> HOW TO COMPLETE THIS TASK
Return every line of the listing that includes the string "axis".

> RECORDS TO USE
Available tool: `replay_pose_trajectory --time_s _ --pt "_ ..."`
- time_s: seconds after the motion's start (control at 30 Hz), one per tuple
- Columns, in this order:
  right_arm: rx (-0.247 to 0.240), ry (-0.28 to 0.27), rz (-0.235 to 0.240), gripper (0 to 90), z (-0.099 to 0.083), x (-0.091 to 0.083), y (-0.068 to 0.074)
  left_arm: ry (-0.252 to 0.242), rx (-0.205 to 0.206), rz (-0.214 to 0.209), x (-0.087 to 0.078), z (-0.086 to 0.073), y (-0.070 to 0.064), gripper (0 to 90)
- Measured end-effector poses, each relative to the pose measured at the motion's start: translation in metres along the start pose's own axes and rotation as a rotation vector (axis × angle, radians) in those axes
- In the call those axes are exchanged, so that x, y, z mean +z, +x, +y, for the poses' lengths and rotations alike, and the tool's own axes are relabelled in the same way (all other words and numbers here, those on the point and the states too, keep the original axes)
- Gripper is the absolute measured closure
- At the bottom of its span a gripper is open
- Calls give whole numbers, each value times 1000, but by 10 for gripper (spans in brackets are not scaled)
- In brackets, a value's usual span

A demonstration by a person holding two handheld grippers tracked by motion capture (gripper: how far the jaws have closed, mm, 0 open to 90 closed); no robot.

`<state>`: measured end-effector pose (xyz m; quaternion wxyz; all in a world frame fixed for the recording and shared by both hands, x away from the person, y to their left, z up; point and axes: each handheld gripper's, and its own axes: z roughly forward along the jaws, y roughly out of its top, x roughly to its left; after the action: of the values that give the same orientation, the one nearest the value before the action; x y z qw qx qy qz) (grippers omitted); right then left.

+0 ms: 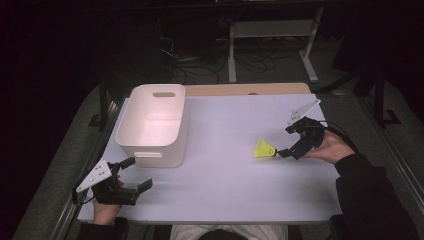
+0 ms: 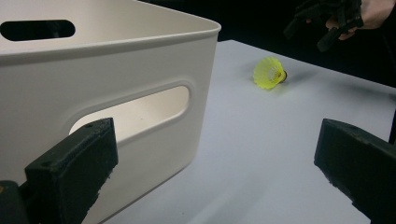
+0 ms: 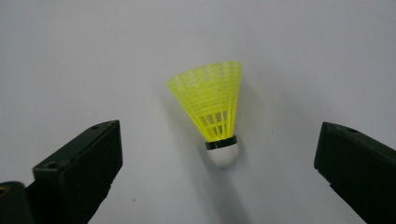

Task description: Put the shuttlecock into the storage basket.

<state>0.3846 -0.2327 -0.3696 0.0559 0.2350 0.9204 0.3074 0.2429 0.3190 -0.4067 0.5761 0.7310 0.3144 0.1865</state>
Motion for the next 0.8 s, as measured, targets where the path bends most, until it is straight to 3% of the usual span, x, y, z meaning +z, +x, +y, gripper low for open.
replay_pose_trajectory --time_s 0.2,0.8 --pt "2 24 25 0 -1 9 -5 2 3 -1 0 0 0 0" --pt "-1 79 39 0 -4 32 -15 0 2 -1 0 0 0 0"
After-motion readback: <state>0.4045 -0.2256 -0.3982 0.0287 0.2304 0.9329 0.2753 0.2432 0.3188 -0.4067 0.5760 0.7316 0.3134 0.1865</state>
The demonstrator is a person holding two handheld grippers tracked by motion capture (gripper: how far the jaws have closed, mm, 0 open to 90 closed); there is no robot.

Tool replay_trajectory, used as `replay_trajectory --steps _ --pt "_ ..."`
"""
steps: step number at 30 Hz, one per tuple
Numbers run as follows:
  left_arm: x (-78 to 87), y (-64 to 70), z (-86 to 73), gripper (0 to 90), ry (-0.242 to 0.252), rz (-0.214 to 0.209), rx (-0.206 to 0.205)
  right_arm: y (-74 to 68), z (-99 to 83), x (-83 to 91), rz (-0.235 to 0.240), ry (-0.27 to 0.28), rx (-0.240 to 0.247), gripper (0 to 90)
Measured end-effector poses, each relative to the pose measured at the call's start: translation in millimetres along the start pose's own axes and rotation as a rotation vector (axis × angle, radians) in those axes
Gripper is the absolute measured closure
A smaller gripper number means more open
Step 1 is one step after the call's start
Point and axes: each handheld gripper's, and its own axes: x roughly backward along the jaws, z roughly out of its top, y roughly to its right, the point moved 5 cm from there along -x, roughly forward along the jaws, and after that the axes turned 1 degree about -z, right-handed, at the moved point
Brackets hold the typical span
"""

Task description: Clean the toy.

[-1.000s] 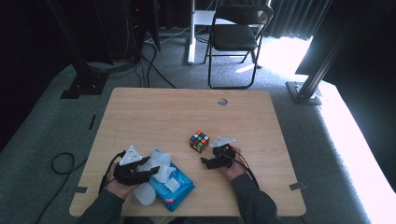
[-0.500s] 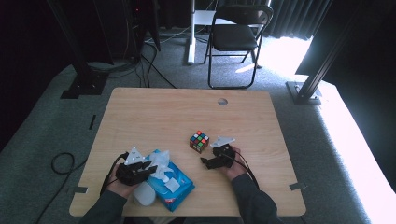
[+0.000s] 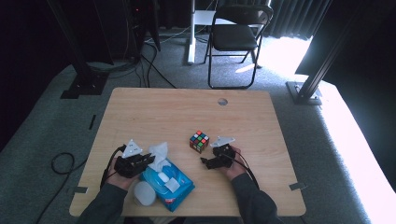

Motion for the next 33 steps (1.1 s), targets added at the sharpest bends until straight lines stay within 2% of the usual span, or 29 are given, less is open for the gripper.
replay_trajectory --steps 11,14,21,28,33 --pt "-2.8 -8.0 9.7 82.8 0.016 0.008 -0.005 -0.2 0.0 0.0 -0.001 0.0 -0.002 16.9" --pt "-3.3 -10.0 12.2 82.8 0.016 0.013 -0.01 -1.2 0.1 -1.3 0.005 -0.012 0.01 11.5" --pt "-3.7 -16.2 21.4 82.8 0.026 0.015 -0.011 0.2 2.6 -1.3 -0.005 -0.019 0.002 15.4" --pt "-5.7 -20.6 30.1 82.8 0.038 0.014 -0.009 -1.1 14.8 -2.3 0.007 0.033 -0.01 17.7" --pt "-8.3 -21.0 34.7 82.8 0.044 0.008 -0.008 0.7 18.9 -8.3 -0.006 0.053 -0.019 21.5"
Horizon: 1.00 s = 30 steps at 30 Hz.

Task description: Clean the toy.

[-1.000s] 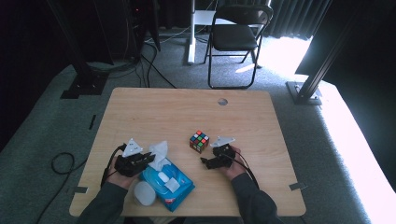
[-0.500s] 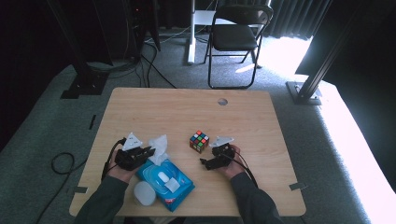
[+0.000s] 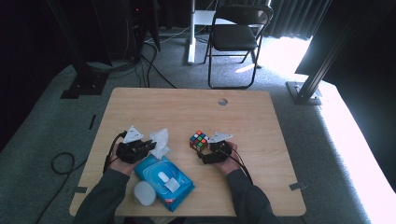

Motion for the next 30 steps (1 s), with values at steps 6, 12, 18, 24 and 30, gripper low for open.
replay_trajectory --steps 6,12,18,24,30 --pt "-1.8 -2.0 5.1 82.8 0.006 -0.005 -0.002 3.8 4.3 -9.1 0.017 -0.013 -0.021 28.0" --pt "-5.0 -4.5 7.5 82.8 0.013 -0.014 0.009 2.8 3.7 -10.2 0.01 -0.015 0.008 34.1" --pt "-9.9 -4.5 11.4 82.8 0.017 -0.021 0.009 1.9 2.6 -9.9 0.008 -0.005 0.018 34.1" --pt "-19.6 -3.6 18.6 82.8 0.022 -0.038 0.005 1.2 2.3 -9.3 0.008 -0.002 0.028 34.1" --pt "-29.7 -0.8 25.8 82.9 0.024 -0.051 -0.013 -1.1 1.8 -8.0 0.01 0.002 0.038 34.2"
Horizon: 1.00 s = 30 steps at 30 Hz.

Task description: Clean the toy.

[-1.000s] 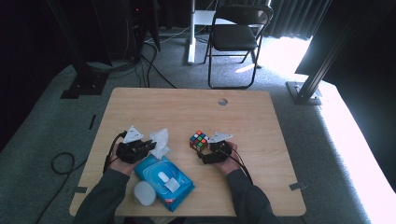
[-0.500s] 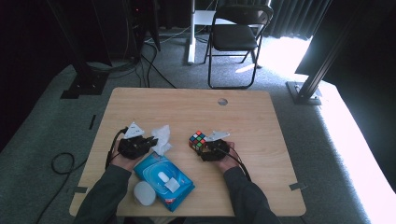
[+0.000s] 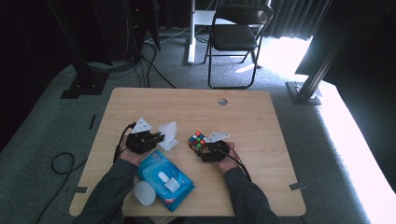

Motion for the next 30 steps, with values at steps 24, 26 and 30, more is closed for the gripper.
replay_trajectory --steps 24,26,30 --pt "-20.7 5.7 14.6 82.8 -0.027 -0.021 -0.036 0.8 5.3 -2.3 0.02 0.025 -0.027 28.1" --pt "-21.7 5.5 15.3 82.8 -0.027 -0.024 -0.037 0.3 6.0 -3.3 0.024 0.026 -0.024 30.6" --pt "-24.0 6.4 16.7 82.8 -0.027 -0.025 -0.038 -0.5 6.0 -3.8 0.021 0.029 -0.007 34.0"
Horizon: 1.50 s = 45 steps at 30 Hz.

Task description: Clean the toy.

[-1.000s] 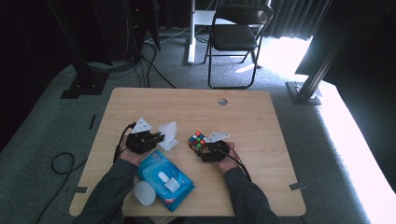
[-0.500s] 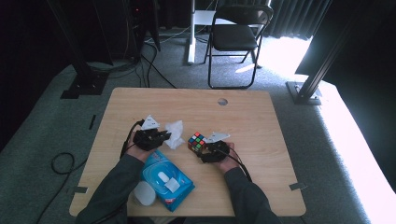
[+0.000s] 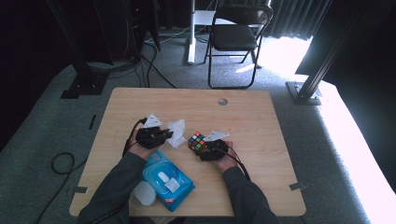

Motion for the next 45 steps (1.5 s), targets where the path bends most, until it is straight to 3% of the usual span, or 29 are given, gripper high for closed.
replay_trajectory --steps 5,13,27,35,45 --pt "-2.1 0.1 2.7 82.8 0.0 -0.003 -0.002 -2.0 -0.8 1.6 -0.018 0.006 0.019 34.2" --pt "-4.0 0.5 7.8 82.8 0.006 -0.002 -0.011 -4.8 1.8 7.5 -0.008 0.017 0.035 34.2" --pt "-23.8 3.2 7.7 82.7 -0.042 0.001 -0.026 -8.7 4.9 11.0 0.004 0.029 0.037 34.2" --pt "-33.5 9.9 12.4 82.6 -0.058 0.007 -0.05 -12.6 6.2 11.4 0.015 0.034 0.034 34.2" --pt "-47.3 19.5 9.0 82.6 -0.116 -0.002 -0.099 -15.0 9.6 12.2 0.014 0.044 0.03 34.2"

> EXPECTED OUTPUT
- Measured end-effector poses, each relative to the pose measured at the motion's start: translation in metres along the start pose's own axes and rotation as a rotation vector (axis × angle, radians) in those axes
Measured end-effector poses, each relative to the pose measured at the call's start: translation in millimetres along the start pose's own axes and rotation as a rotation vector (axis × angle, radians) in those axes

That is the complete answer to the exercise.